So much for that touching goodbye post to Sheryl Sandberg that Mark Zuckerberg posted just 9 days ago, when after a 14-year run at Facebook — now Meta Platforms — Sandberg said she was resigning from her post as COO. At the time, Zuckerberg called Sandberg’s planned departure the “the end of an era” and spoke glowingly of her as an “amazing person, leader, partner, and friend.”
Today, the Wall Street Journal reports — for the second time since Sandberg resigned — that Facebook has been investigating Sandberg since at least the fall for the possible misuse of corporate resources.
Under review: whether she had Facebook employees engaged in work that supported her Lean In foundation, whose mission it is to foster women’s leadership and workplace inclusion; whether she pulled Facebook staffers into the writing and promotion of her second book, “Option B,” which focused on overcoming the sudden death of her husband in 2015; and finally whether she diverted the time and attention of Facebook employees to her upcoming wedding this summer.
What a monster.
We don’t know who is leaking details of this investigation to the WSJ, but if the “people familiar with the matter” are trying to destroy her reputation, they’re doing a comically lousy job. (We reached out to Facebook for more information earlier and have yet to hear back from the company.)
For one thing, no one thinks Sheryl Sandberg is an angel. If they ever did, they reassessed many years ago, across numerous scandals, from Facebook’s obvious ambivalence about data privacy, to her handling of Facebook’s public relations after revelations of Russian interference on the platform in the 2016 U.S. presidential election. (While Zuckerberg launched an apology tour at first, she launched an aggressive lobbying campaign to combat Facebook’s critics.)

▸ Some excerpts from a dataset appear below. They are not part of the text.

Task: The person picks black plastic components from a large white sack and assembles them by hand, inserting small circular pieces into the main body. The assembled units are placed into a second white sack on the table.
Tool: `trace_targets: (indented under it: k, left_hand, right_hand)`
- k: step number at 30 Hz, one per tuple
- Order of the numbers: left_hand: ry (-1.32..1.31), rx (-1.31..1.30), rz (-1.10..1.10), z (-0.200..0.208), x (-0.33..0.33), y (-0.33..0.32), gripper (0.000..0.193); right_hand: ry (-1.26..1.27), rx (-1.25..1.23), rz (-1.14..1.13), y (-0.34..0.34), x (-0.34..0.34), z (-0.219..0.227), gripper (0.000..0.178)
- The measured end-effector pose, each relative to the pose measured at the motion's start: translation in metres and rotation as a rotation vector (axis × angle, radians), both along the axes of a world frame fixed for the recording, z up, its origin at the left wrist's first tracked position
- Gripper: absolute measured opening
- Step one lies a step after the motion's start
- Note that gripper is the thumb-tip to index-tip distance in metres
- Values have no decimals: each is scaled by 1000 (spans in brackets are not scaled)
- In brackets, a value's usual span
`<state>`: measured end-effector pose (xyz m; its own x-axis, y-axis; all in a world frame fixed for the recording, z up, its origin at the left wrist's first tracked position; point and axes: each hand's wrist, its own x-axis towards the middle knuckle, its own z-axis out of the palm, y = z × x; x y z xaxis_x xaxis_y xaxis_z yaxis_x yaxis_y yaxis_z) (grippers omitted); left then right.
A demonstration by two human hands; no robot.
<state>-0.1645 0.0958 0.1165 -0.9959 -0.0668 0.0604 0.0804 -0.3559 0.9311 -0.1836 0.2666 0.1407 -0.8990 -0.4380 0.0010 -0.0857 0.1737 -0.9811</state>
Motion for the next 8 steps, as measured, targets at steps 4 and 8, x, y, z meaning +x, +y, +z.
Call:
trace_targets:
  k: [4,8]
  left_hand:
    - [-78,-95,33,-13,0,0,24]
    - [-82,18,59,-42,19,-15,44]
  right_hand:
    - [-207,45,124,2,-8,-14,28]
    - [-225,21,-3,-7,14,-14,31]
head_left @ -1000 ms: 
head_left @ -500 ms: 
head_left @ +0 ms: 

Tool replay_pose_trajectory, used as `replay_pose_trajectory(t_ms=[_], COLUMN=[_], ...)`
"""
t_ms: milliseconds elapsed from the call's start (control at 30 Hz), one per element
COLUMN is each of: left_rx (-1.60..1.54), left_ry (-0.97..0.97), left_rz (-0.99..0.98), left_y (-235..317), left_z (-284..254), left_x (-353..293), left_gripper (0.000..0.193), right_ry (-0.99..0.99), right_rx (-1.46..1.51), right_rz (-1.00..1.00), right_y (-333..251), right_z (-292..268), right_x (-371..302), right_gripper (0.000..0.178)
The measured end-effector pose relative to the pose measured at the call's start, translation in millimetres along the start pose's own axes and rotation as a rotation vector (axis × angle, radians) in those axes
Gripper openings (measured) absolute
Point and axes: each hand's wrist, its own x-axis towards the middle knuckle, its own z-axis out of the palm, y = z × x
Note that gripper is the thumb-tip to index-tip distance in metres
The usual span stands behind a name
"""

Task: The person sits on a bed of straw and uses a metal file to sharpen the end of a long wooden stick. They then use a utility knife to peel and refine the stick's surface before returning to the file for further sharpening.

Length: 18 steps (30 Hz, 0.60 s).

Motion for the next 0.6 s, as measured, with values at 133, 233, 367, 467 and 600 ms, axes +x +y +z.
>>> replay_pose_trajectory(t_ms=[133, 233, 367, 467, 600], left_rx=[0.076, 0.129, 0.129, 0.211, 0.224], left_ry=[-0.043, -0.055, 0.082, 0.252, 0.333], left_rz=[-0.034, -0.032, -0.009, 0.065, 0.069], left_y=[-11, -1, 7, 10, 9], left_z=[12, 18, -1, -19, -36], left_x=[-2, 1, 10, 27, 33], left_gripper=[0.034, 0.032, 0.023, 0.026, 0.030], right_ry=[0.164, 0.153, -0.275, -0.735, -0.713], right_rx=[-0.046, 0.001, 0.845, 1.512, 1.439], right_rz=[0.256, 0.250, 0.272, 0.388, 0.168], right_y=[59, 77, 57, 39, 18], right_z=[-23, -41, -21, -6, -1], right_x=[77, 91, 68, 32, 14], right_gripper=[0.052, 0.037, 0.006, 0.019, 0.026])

It plainly takes a certain kind of person to run a rule-bending company like Facebook, and you can’t help it grow into one of the most powerful companies in world history without getting even dirtier. Still, a newer story leaked to the Journal in April managed to further raise questions about Sandberg. According to the report, Sandberg, who earlier dated Activision Blizzard CEO Bobby Kotick, twice pressed a U.K. tabloid to shelve a potential article about him, relying on a team that included both Facebook and Activision employees, as well as paid outside advisers.
A lot of people found the possibility that Sandberg would potentially use her muscle in this way disturbing. The newest articles about Sandberg are different, though. In fact, we hope these leaks about investigations into Sandberg’s potential misuse of assets are coming from Sandberg and her associates. Talk about brilliant machinations, if so.

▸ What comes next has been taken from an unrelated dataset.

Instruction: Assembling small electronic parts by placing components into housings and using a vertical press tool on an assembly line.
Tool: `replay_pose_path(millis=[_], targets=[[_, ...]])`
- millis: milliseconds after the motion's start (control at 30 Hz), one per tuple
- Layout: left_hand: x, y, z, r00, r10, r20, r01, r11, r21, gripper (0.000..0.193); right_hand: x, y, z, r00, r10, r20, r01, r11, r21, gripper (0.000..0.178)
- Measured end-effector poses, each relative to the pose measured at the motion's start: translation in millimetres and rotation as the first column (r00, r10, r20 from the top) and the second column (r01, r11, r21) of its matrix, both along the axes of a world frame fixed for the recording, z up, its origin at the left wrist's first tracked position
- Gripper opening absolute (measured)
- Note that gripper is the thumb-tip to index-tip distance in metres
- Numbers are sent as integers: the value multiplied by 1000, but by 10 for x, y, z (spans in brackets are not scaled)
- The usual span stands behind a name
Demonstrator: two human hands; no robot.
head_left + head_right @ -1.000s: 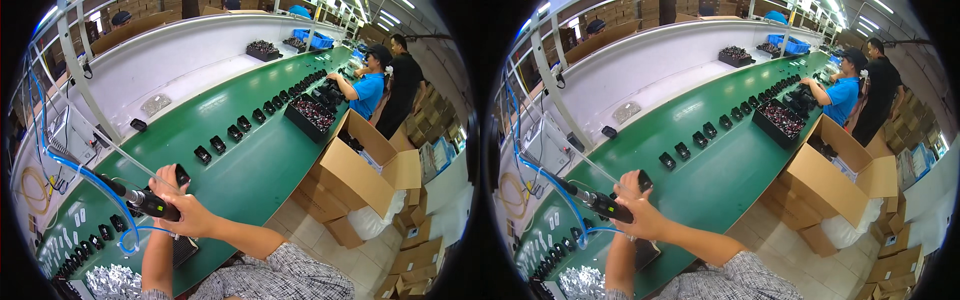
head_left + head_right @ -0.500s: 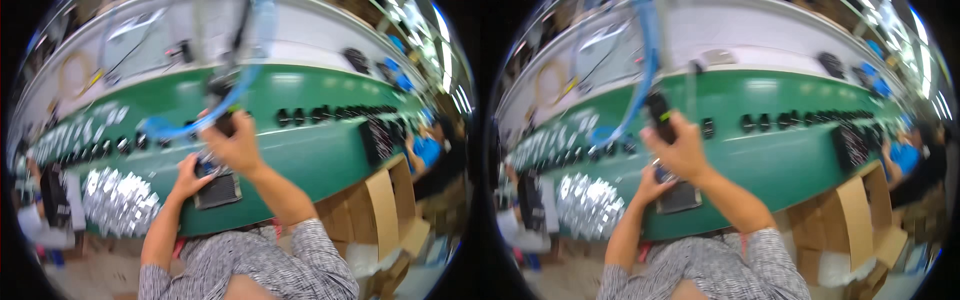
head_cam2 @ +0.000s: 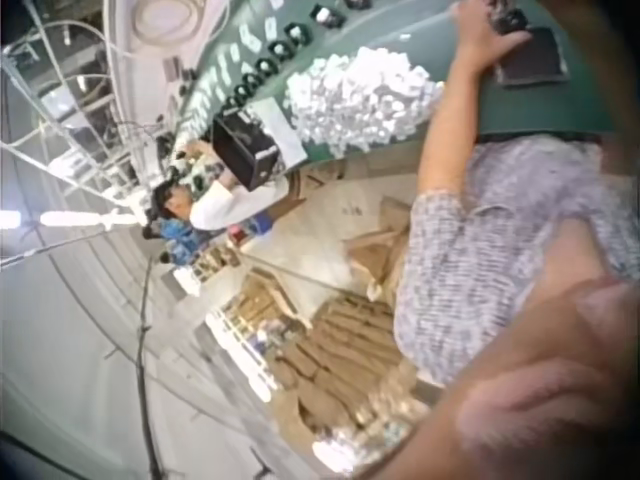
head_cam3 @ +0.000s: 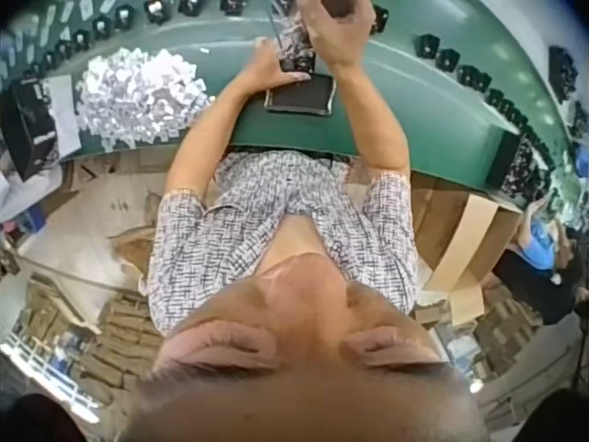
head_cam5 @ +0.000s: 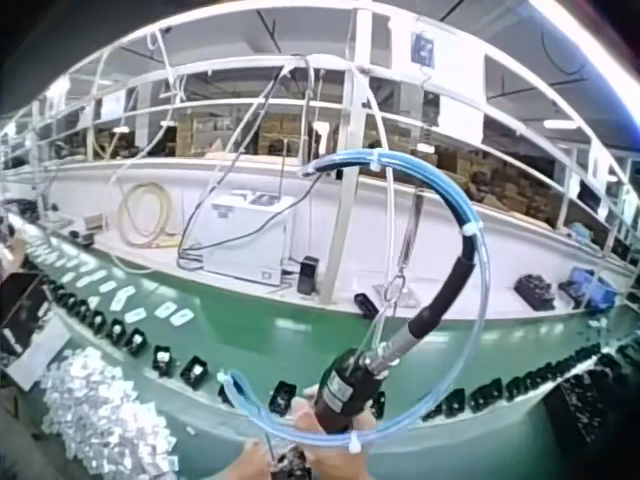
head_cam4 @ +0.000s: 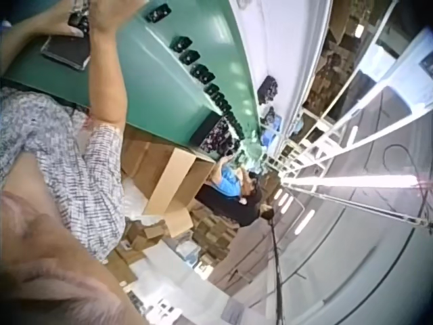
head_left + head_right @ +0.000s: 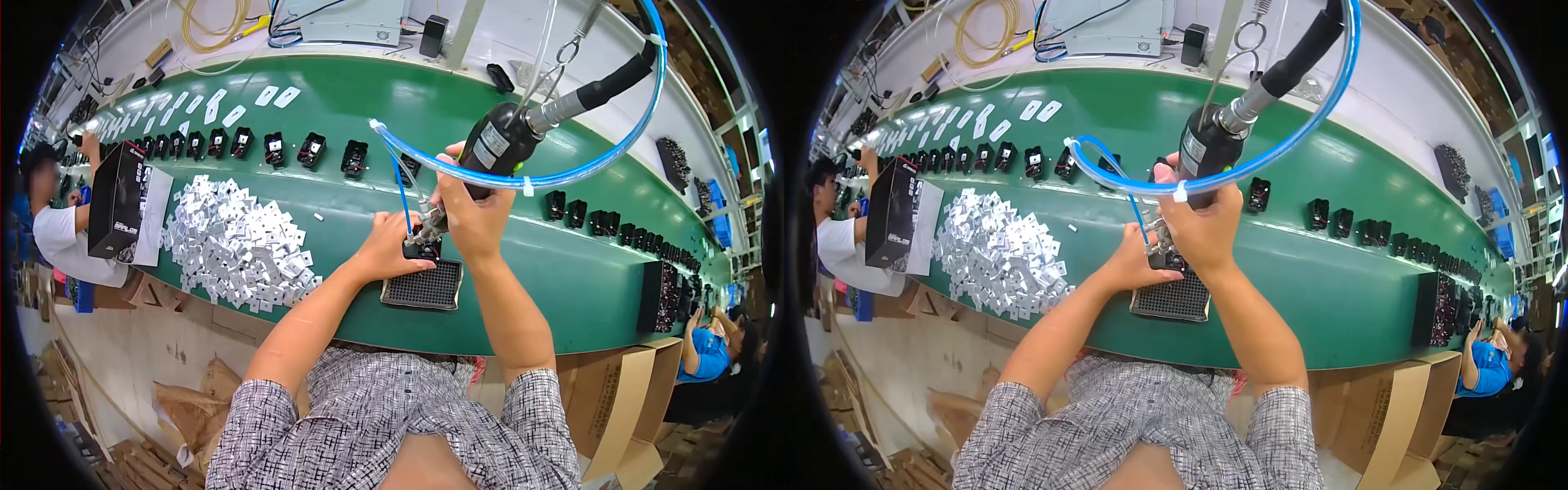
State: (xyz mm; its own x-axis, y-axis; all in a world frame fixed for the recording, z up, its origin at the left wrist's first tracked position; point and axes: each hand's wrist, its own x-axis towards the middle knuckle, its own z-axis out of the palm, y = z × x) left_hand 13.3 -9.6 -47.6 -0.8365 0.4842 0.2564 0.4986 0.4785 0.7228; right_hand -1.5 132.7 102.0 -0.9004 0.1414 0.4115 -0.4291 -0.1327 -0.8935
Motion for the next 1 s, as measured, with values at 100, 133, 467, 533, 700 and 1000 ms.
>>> replay_pose_path(millis=[100,133,467,533,700,1000], targets=[[-7,-4,-40,999,5,-33,-4,1000,14,77,16,-7,-16,1000,-2,-11,2,1000,21,23],[-8,-6,-53,999,8,-51,-7,1000,23,77,22,-11,-18,1000,-2,-18,3,999,34,23],[-26,7,-119,995,12,-99,-6,998,58,77,32,11,-47,1000,0,4,-1,999,36,22],[-25,9,-108,995,12,-103,-6,998,61,77,30,5,-55,1000,2,4,-2,999,34,22],[-17,28,-56,994,5,-105,-2,1000,25,77,22,-7,-109,997,-48,-57,49,998,29,20],[-53,42,-46,992,-38,-116,44,998,48,73,19,53,209,1000,-4,-30,5,999,33,19]])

Think about it. In Sandberg, we have a commanding female COO, who has long been credited for much of Facebook’s growth, being investigated for relying on staff to (1) nurture an organization for women, (2) write a book primarily for women about overcoming grief and (3) being a human who is planning a joyous wedding after suffering unimaginable loss.
If Facebook really wants to take issue with Sandberg planning her wedding on company time, so be it. But clearly both Lean In and Sandberg’s books — proceeds of which were reportedly given to Lean In — were very good for Facebook’s brand when it most needed some softening.
Alas, we don’t actually think Sandberg is seeking out coverage in the Journal. The more likely scenario is that there are people inside Facebook with an axe to grind. If so, their efforts to take down Sandberg may backfire in a big way unless these internal investigations — reportedly the outgrowth of hiring its first chief compliance officer last year — lead to a much bigger reveal.
As for now, Sandberg mostly looks to be getting the world’s worst send-off from a company to which she remained dedicated longer than nearly any other executive aside from Zuckerberg himself. In fact, the Journal notes that it’s well known already that both Sandberg and Zuckerberg use corporate resources for some personal matters. Facebook even makes “extensive disclosures” about these things in its regulatory filings, notes the outlet.
In the meantime, these slow leaks make Facebook appear petty and vindictive — even borderline absurd. As reports the WSJ: “Some within Meta close to the investigation worry about potential Securities and Exchange Commission violations if Ms. Sandberg used professional resources for personal matters without adequate disclosures, although it isn’t yet clear what such violations might be, people familiar with the matter said.”